__Task prompt__. The answer should be the records below, word for word, with every image left out.

__Data for review__.

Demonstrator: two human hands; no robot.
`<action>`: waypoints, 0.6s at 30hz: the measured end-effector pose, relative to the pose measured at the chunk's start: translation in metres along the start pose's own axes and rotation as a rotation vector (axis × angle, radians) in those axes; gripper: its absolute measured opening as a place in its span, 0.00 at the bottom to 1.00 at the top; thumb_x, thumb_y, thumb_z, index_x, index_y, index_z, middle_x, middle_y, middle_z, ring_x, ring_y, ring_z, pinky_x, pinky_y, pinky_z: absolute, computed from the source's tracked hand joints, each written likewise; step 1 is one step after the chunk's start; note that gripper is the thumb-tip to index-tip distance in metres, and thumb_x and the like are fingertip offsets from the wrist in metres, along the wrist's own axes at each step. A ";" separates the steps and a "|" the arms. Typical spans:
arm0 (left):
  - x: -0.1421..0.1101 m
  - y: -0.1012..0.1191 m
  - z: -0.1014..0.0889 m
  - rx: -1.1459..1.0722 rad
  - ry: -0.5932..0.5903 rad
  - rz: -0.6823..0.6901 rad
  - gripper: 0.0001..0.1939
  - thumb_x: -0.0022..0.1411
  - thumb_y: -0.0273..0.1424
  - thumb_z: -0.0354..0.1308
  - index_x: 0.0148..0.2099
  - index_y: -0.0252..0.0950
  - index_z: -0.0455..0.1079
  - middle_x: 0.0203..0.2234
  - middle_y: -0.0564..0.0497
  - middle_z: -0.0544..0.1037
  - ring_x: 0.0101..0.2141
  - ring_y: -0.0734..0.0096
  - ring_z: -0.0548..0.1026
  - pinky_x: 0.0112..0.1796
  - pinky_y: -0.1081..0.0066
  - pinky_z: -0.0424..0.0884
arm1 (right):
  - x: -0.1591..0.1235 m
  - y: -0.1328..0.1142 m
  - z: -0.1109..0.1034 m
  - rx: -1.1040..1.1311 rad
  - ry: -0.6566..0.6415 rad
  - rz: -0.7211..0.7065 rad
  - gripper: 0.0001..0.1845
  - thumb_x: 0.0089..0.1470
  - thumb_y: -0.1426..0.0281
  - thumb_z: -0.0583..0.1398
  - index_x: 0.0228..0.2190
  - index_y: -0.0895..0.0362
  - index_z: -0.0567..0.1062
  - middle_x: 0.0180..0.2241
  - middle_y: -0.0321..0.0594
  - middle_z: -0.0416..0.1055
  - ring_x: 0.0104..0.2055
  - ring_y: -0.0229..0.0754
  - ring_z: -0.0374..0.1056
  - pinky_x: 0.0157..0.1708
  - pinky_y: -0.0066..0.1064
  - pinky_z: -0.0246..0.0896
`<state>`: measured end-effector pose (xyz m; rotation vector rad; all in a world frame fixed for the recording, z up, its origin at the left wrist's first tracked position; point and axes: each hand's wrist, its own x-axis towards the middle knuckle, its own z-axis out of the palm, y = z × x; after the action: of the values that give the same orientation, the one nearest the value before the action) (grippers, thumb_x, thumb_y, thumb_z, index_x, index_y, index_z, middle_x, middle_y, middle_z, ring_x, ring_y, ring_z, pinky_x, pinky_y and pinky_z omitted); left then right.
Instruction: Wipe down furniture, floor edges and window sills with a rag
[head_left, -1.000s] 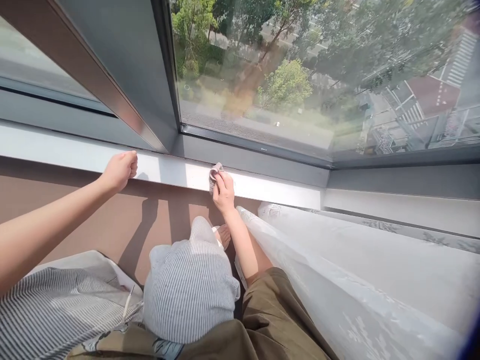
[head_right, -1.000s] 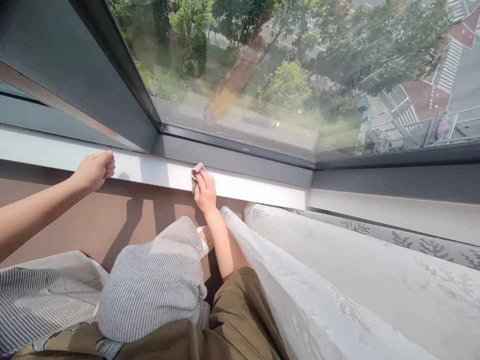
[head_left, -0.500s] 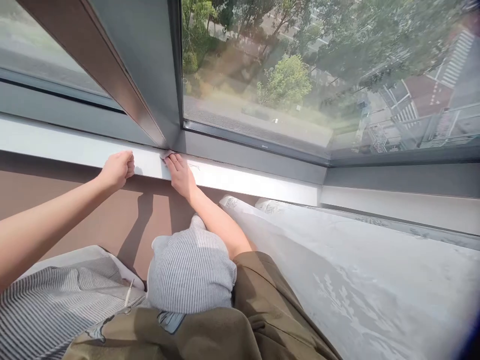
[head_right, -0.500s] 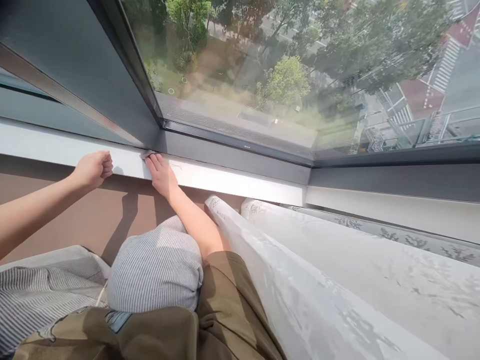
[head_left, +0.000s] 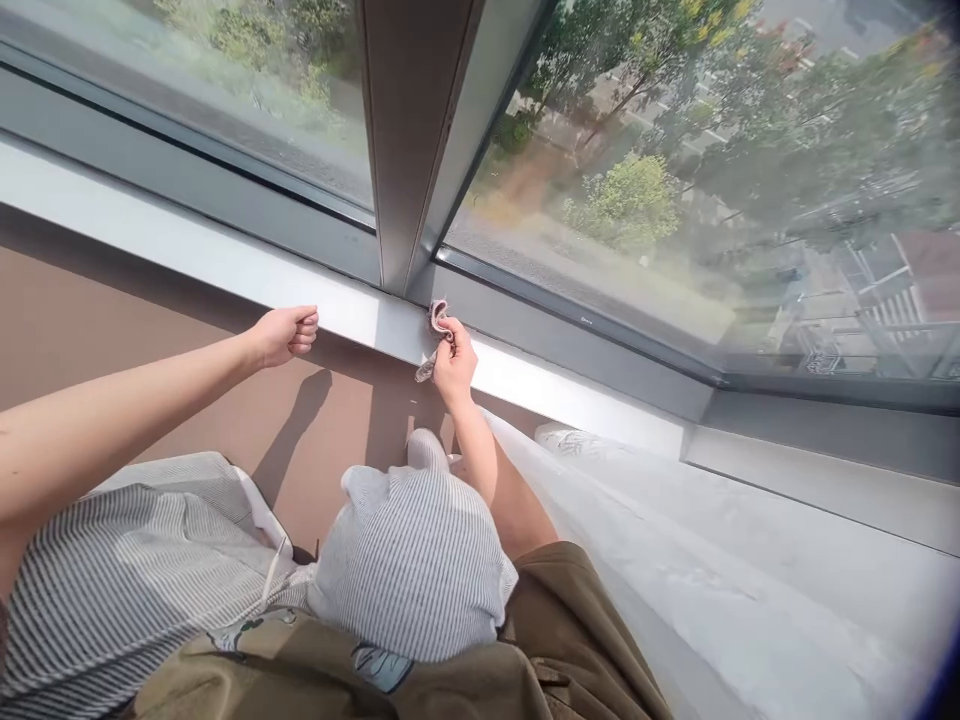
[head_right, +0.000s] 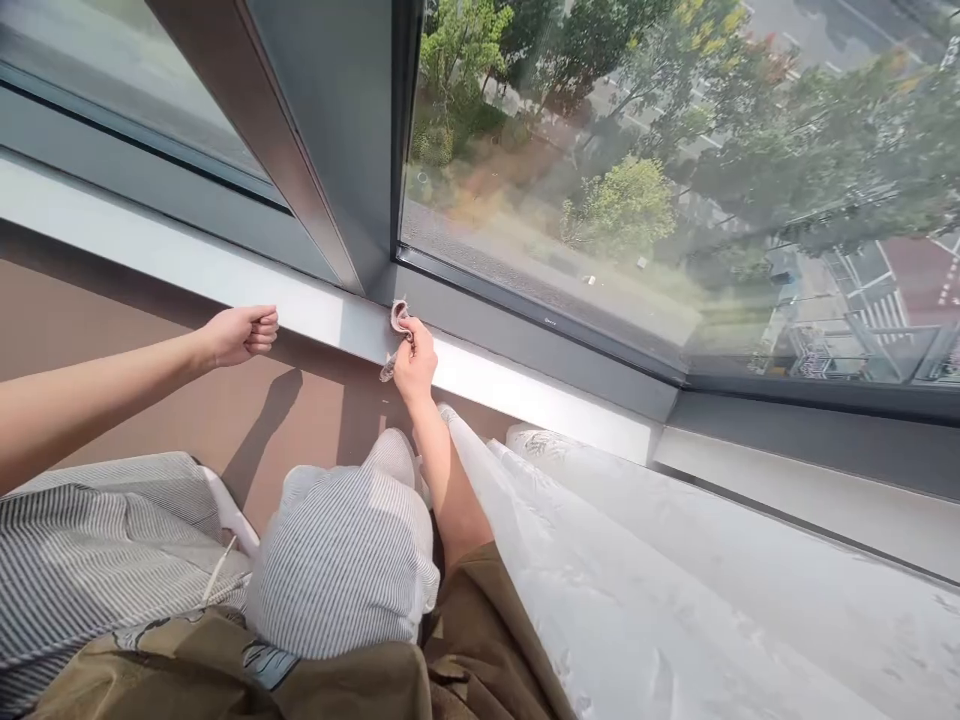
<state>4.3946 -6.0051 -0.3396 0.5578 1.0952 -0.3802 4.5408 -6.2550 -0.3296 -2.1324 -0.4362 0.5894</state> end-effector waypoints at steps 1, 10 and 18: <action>0.001 -0.004 -0.001 0.006 -0.023 -0.035 0.23 0.69 0.28 0.46 0.19 0.35 0.52 0.14 0.59 0.49 0.13 0.84 0.47 0.13 0.81 0.45 | -0.001 0.002 0.003 -0.080 0.012 -0.067 0.21 0.59 0.72 0.48 0.49 0.54 0.72 0.52 0.46 0.71 0.57 0.44 0.66 0.61 0.45 0.59; 0.008 -0.020 -0.003 -0.036 -0.059 -0.134 0.22 0.69 0.29 0.47 0.21 0.34 0.57 0.14 0.59 0.49 0.12 0.83 0.47 0.11 0.81 0.47 | 0.005 -0.009 0.069 -0.619 -0.386 -0.355 0.29 0.64 0.60 0.51 0.62 0.61 0.62 0.64 0.55 0.57 0.70 0.57 0.47 0.69 0.55 0.44; 0.010 -0.010 0.003 -0.088 -0.034 -0.077 0.22 0.70 0.29 0.45 0.21 0.35 0.56 0.13 0.60 0.49 0.12 0.83 0.47 0.11 0.81 0.46 | 0.009 -0.020 0.073 -0.418 -0.594 -0.402 0.21 0.66 0.72 0.46 0.50 0.56 0.75 0.56 0.47 0.71 0.63 0.45 0.60 0.66 0.41 0.54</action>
<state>4.3957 -6.0148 -0.3503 0.4307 1.0974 -0.4056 4.5059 -6.1916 -0.3534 -2.1259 -1.3818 0.9516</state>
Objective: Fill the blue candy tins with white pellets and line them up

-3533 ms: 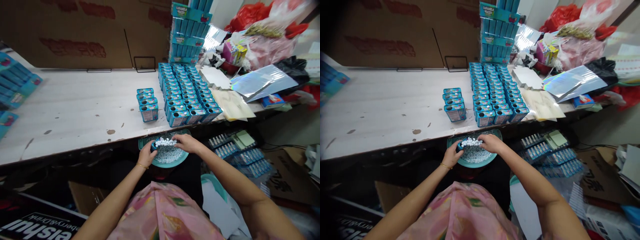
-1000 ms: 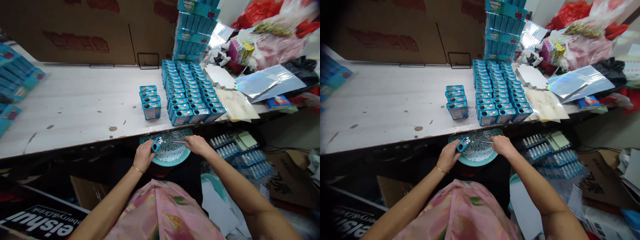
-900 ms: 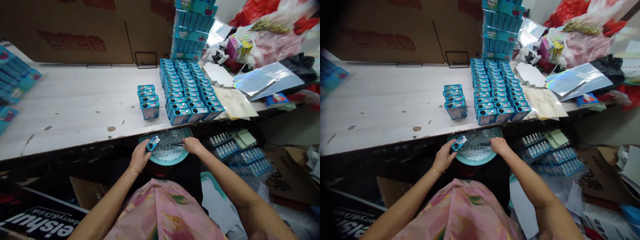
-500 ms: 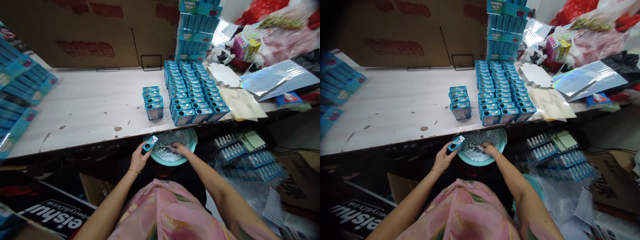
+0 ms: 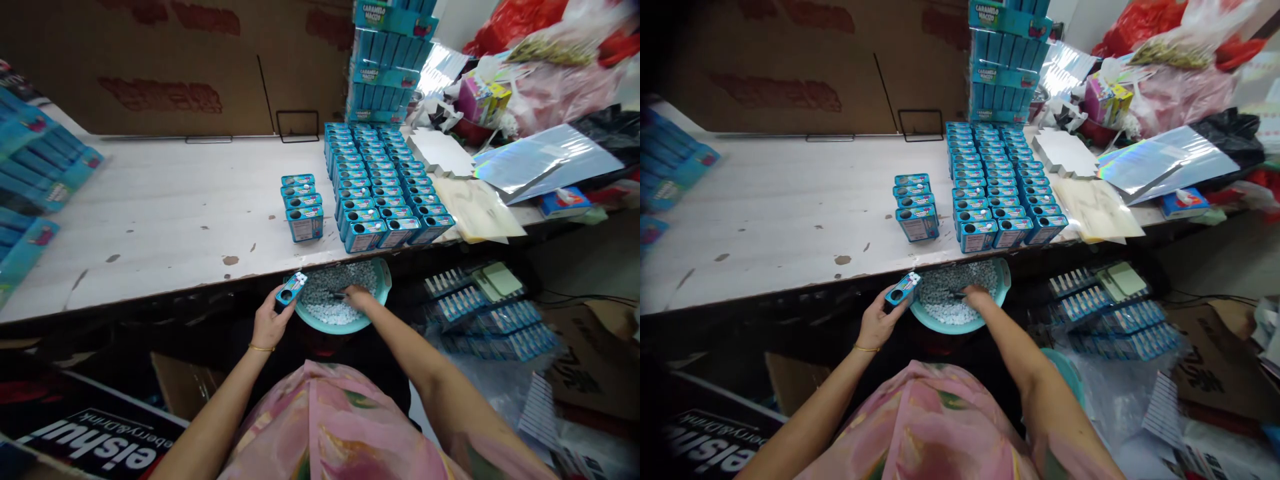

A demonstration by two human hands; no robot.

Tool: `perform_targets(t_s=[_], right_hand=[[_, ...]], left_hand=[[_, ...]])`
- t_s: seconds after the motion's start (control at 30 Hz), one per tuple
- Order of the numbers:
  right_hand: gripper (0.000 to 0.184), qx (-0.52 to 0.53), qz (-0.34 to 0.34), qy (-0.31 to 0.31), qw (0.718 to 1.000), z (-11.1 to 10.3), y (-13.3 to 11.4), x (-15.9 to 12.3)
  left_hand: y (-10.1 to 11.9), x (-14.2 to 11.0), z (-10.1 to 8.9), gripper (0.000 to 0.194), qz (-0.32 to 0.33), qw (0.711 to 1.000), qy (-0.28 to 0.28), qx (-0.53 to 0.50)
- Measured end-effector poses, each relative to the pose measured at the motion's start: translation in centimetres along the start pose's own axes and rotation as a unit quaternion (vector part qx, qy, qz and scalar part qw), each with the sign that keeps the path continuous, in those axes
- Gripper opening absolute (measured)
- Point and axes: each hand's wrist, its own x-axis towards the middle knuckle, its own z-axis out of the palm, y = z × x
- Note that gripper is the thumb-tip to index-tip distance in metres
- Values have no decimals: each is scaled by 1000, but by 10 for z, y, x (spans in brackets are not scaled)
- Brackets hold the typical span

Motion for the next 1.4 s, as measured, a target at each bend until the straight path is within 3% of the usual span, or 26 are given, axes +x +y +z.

__Problem solution__.
Demonstrator: two human hands; no robot.
`<action>`: waypoints, 0.6s at 30hz: the measured end-effector pose, relative to the pose measured at the chunk's start: translation in metres along the start pose's own axes and rotation as a rotation vector (axis × angle, radians) in those axes; gripper: its absolute measured opening as a place in its span, 0.00 at the bottom to 1.00 at the top; thumb_x, thumb_y, thumb_z, index_x, index_y, index_z, middle_x, middle_y, middle_z, ring_x, ring_y, ring_z, pinky_x, pinky_y, pinky_z: absolute, computed from the source's tracked hand joints, each written likewise; step 1 is one step after the chunk's start; note that gripper is the thumb-tip to index-tip distance in metres, and thumb_x and the like are fingertip offsets from the wrist in metres, along the wrist's own axes at each step. A ";" separates the steps and a "|" the arms. Typical spans:
arm0 (left):
  - x: -0.1421..0.1101 m
  - y: -0.1012..0.1191 m
  - z: -0.1014..0.0889 m
  - rx: -1.1459..1.0722 rad
  - ry: -0.5932..0.5903 rad
  - rz: -0.6823..0.6901 rad
  - gripper: 0.0001..0.1939
  - thumb_x: -0.0022..0.1411
  - thumb_y: -0.0273..0.1424
  - thumb_z: -0.0354..0.1308
  - index_x: 0.0148..0.2099
  - index_y: -0.0252..0.0950
  - index_z: -0.0455..0.1079
  - middle_x: 0.0203..0.2234
  - middle_y: -0.0564..0.0497
  - middle_z: -0.0544..0.1037
  - ring_x: 0.0101..0.2141
  - ring_y: -0.0734..0.0096
  - ring_z: -0.0548..0.1026
  - pinky_x: 0.0112..0.1796
  - pinky_y: -0.1081..0.0066
  - pinky_z: -0.0424..0.0884
arm1 (right):
  - x: -0.1591..0.1235 m
  - y: -0.1328..0.1142 m
  - z: -0.1109..0.1034 m
  - rx: -1.1040..1.1311 rad
  - ry: -0.6566..0.6415 rad
  - rz: -0.7211..0.7065 rad
  - gripper: 0.0001..0.1845
  - thumb_x: 0.0089..0.1470
  - thumb_y: -0.1426..0.0281
  - thumb_z: -0.0583..0.1398
  - index_x: 0.0228..0.2190
  - index_y: -0.0895..0.0362
  - index_z: -0.0567..0.1062
  - middle_x: 0.0180..0.2241
  - middle_y: -0.0321..0.0594
  - middle_z: -0.0416..0.1055
  - ring_x: 0.0104..0.2055
  - ring_y: -0.0229..0.0754
  - ring_z: -0.0374..0.1056
  - pinky_x: 0.0157..0.1708
  - pinky_y: -0.0066..0.1064
  - pinky_z: -0.0246..0.0896
`<state>`: measured end-effector pose (xyz m; rotation vector rad; all in a world frame fixed for the recording, z up, its origin at the left wrist's first tracked position; point and axes: each hand's wrist, its own x-axis towards the middle knuckle, its own z-axis out of the palm, y = z × x; after the action: of the values that give the same orientation, the one nearest the value before the action) (grippers, thumb_x, thumb_y, thumb_z, index_x, index_y, index_z, middle_x, middle_y, middle_z, ring_x, ring_y, ring_z, pinky_x, pinky_y and pinky_z omitted); left then right.
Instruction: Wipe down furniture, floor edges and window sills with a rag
[head_left, -1.000s] 
[head_right, -1.000s] 
[head_left, -0.500s] 
[head_right, -0.500s] 
[head_left, +0.000s] 
[head_right, +0.000s] 
<state>4.3946 -6.0051 -0.3396 0.5578 1.0952 -0.3802 4.5408 -6.2550 -0.3296 -2.1324 -0.4362 0.5894</state> end-effector waypoints at steps 1, 10 and 18: <action>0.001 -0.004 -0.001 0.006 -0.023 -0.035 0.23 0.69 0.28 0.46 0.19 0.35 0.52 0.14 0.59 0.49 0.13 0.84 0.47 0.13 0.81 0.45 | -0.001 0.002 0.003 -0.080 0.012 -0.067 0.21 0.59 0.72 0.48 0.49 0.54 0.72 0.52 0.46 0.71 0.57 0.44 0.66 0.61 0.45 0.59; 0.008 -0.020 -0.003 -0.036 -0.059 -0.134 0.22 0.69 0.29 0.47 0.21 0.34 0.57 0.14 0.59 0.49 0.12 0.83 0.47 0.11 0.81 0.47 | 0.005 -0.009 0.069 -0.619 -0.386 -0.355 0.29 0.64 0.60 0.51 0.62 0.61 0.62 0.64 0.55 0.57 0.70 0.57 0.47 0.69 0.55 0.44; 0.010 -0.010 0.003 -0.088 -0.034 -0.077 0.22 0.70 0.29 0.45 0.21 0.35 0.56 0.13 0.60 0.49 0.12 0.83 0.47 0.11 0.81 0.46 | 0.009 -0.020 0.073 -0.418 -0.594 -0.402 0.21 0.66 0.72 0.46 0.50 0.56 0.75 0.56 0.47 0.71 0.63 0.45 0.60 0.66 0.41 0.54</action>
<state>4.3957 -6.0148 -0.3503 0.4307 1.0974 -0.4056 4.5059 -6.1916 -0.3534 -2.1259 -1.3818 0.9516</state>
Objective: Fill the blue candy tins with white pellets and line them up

-3533 ms: 
-1000 ms: 
-900 ms: 
-500 ms: 
+0 ms: 

A demonstration by two human hands; no robot.

Tool: `perform_targets(t_s=[_], right_hand=[[_, ...]], left_hand=[[_, ...]])`
- t_s: seconds after the motion's start (control at 30 Hz), one per tuple
- Order of the numbers:
  right_hand: gripper (0.000 to 0.184), qx (-0.52 to 0.53), qz (-0.34 to 0.34), qy (-0.31 to 0.31), qw (0.718 to 1.000), z (-11.1 to 10.3), y (-13.3 to 11.4), x (-15.9 to 12.3)
  left_hand: y (-10.1 to 11.9), x (-14.2 to 11.0), z (-10.1 to 8.9), gripper (0.000 to 0.194), qz (-0.32 to 0.33), qw (0.711 to 1.000), qy (-0.28 to 0.28), qx (-0.53 to 0.50)
- Measured end-effector poses, each relative to the pose measured at the motion's start: translation in centimetres along the start pose's own axes and rotation as a unit quaternion (vector part qx, qy, qz and scalar part qw), each with the sign that keeps the path continuous, in those axes
- Gripper opening absolute (measured)
- Point and axes: each hand's wrist, its own x-axis towards the middle knuckle, its own z-axis out of the palm, y = z × x
- Note that gripper is the thumb-tip to index-tip distance in metres
- Values have no decimals: each is scaled by 1000, but by 10 for z, y, x (spans in brackets are not scaled)
- Brackets hold the typical span

Motion for the next 1.4 s, as measured, a target at each bend until the straight path is within 3% of the usual span, or 26 are given, axes +x +y +z.

That was the complete answer.